---------- DATASET CONTENT
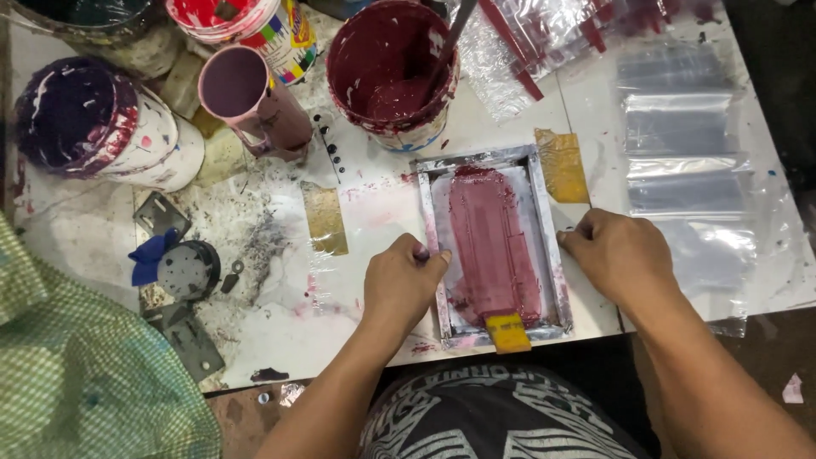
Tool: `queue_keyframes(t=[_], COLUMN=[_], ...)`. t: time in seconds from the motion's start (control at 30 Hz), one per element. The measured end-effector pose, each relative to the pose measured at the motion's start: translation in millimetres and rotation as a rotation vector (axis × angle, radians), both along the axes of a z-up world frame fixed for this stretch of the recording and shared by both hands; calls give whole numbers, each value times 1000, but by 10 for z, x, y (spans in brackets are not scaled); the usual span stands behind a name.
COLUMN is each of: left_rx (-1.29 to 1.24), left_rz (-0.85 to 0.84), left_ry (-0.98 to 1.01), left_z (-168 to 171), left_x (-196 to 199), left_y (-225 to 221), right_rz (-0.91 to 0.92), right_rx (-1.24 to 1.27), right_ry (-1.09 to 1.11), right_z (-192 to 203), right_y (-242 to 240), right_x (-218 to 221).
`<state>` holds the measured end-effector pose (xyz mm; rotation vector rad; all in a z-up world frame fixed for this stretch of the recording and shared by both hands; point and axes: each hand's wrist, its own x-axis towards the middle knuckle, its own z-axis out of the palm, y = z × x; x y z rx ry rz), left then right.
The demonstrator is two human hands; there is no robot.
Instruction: A person is preparing a screen printing frame by spreading red ink with a squeegee and organizing plastic bags on a work table.
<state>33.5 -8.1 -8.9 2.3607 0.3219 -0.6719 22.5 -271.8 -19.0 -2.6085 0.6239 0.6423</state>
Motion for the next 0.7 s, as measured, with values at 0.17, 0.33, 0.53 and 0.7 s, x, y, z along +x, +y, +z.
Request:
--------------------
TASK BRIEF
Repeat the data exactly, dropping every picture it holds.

EXPECTED ANSWER
Tool: `queue_keyframes(t=[_], COLUMN=[_], ...)`. t: time in seconds from the motion's start (control at 30 Hz), one per element. The measured end-effector pose, each relative to the pose measured at the motion's start: translation in millimetres and rotation as a rotation vector (axis × angle, radians), both along the axes of a z-up world frame fixed for this stretch of the recording and shared by both hands; calls give whole numbers, each value times 1000, but by 10 for z, x, y (spans in brackets are not scaled); the usual span stands behind a name.
COLUMN is each of: left_rx (-1.29 to 1.24), left_rz (-0.85 to 0.84), left_ry (-0.98 to 1.01), left_z (-168 to 171), left_x (-196 to 199), left_y (-225 to 221), right_rz (-0.91 to 0.92), right_rx (-1.24 to 1.27), right_ry (-1.09 to 1.11), right_z (-192 to 203), right_y (-242 to 240), right_x (-218 to 221).
`<state>` holds the measured end-effector pose (xyz mm; rotation vector rad; all in a z-up world frame fixed for this stretch of the recording and shared by both hands; point and axes: each hand's wrist, its own x-axis towards the middle knuckle, its own z-axis out of the palm, y = z × x; x y z rx ry rz), left then right.
The demonstrator is two human hands; there is no robot.
Instruction: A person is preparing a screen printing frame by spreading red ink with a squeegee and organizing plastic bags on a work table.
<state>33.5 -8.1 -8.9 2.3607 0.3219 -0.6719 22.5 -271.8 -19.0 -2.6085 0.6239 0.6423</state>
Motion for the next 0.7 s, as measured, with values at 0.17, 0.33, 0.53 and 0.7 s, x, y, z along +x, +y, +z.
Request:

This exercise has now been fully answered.